Man mano vennero recuperati i corpi di cinque persone. C’era Stefano Picerno, 36 anni, il caposquadra dei Vigili del Fuoco appena rientrato dal viaggio di nozze; c’era Carlo La Catena, il più giovane pompiere in servizio quella sera, 25 anni e al lavoro da appena 40 giorni; c’era Alessandro Ferrari, il vigile urbano di 29 anni che aveva chiamato i pompieri e tentato di salvare i passanti; c’era Moussafir Driss, un immigrato marocchino di 44 anni che dormiva su una panchina del parco pubblico poco lontano, ucciso da un pezzo di lamiera che lo aveva fatto passare dal sonno alla morte. Il suo corpo fu ritrovato poco lontano da quello di Alessandro Ferrari. E, infine, c’era Sergio, che proprio quel giorno aveva compiuto 34 anni. I feriti furono almeno 12.
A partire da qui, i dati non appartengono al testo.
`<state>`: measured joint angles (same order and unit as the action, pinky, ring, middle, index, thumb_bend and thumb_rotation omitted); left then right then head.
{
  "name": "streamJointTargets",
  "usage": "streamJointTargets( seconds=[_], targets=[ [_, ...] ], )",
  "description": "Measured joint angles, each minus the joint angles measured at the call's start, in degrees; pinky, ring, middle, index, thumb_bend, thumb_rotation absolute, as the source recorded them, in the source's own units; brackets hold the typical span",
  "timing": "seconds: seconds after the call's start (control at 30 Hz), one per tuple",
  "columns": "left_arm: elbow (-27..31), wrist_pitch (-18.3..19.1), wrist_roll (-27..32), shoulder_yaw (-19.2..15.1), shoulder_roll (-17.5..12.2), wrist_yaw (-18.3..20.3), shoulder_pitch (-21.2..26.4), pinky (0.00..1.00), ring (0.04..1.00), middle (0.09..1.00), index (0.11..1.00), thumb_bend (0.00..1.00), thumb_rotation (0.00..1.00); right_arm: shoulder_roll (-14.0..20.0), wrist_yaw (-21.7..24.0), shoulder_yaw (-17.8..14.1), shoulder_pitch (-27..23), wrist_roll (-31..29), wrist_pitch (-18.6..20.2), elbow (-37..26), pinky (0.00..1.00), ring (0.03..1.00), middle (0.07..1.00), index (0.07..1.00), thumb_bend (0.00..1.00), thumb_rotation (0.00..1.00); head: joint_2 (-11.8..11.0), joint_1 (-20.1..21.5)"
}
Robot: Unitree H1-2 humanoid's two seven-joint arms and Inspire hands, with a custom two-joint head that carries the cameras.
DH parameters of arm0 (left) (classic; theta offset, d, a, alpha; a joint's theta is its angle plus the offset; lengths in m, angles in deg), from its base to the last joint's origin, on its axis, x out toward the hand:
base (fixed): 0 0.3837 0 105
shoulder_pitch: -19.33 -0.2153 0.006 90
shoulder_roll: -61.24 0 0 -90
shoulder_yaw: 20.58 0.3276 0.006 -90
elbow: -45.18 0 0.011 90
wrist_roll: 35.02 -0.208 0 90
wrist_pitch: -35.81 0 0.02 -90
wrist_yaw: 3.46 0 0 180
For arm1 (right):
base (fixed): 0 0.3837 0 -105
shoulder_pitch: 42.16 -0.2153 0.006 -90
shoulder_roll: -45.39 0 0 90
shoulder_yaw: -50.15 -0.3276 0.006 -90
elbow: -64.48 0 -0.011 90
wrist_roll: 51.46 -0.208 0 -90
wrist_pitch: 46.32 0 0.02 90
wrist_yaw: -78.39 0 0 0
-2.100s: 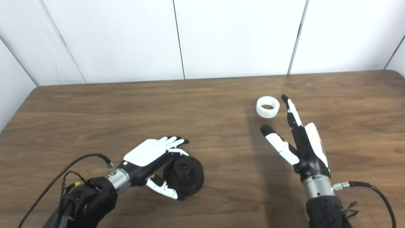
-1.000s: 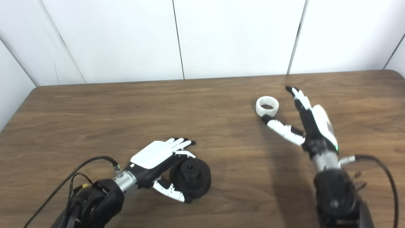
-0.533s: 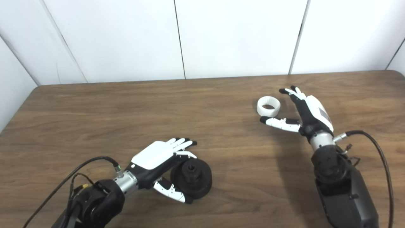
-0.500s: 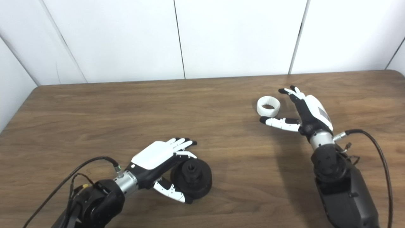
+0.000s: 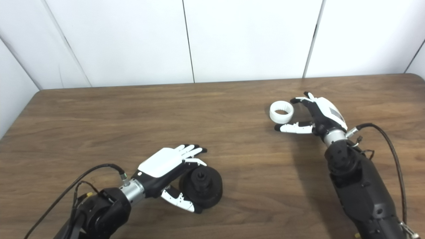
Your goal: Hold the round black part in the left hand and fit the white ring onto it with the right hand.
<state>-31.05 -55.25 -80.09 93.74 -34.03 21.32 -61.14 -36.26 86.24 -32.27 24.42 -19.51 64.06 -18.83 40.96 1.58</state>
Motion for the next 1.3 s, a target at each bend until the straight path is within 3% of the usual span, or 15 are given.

Milano è sconvolta. L’Italia intera piange altre cinque vittime innocenti uccise dal terrorismo mafioso. Sì, perché è evidente il collegamento con Firenze, il legame con quella strategia stragista con cui Cosa nostra tenta di mettere in ginocchio la Repubblica. Poche ore più tardi, saranno le bombe di San Giorgio al Velabro e San Giovanni in Laterano a confermare che il Paese è nella morsa del terrore.
Vicenda giudiziaria
La matrice mafiosa della strage viene ben presto confermata dalle indagini. A squarciare in parte il velo della verità sono le dichiarazioni di alcuni collaboratori di giustizia. Grazie ai racconti di Pietro Carra, Antonio Scarano, Emanuele Di Natale e Umberto Maniscalco, nel 1998 Cosimo Lo Nigro, Giuseppe Barranca, Francesco Giuliano, Gaspare Spatuzza, Luigi Giacalone, Salvatore Benigno, Antonino Mangano, Salvatore Grigoli e lo stesso Scarano vengono riconosciuti come esecutori materiali nella sentenza sulle stragi del ’93. Secondo la ricostruzione dei magistrati, nel mese di maggio del 1993, i mafiosi di Brancaccio e Corso dei Mille Barranca, Spatuzza, Lo Nigro e Giuliano confezionarono l’esplosivo appoggiandosi in una casa fatiscente proprio a Corso dei Mille, messa a disposizione da Mangano. Intorno alla metà del mese di luglio, poi, l’esplosivo era stato nascosto nel doppiofondo del camion di Pietro Carra e trasportato ad Arluno, nel milanese, scaricato e nascosto in campagna.
Ancora sulla scorta delle dichiarazioni di Carra e Scarano, nel 2002 la Procura di Firenze dispone l’arresto di Tommaso e Giovanni Formoso, mafiosi di Misilmeri, con l’accusa di avere aiutato Lo Nigro a scaricare l’esplosivo ad Arluno, compiendo poi materialmente la strage. L’anno dopo, la Corte d'Assise di Milano condanna i fratelli Formoso all'ergastolo. La condanna venne poi confermata nei due successivi gradi di giudizio.
Nel 2008 si apre una nuova pagina della storia processuale, dopo la decisione di Gaspare Spatuzza, ‘u Tignusu, affiliato alla famiglia di Brancaccio dei fratelli Graviano, di collaborare con la giustizia. Le sue dichiarazioni consentono di arrestare Cosimo D’Amato, il pescatore, cugino di Lo Nigro, che aveva procurato l’esplosivo per quella di Milano e per le altre stragi del ’92 e del ’93, ricavandolo dagli ordigni bellici recuperati in mare. D’Amato viene condannato all’ergastolo in via definitiva nel 2016. Un anno prima, aveva deciso di collaborare anch’egli, ammettendo le sue responsabilità. Spatuzza chiama in causa anche i fratelli Vittorio e, in particolare, Marcello Tutino, indicandoli come basisti a Milano. Ma le sue dichiarazioni non sono state ritenute sufficienti per la condanna.
Su chi abbia ispirato la strage di via Palestro e chi l’abbia voluta non c’è mai stata verità piena. Un altro pezzo oscuro di quella coltre di ambiguità e mistero che ancora ricopre la storia di quegli anni drammatici nei quali la mafia colpì al cuore la democrazia.
Memoria viva
Il 22 novembre del 1993, Sergio Pasotto, il pompiere appassionato di viaggi, è stato insignito, insieme alle altre tre vittime italiane, della Medaglia d’oro al valor civile alla memoria, per il "nobile esempio di altissimo senso del dovere ed elette virtù civiche, spinti sino all'estremo sacrificio".
A lui, Stefano e Carlo, il 29 luglio 2015, è stata intitolata la caserma dei Vigili del Fuoco di via Benedetto Marcello. A lui, e a tutte le vittime della strage di via Palestro, è intitolato il Presidio universitario di Libera a Milano.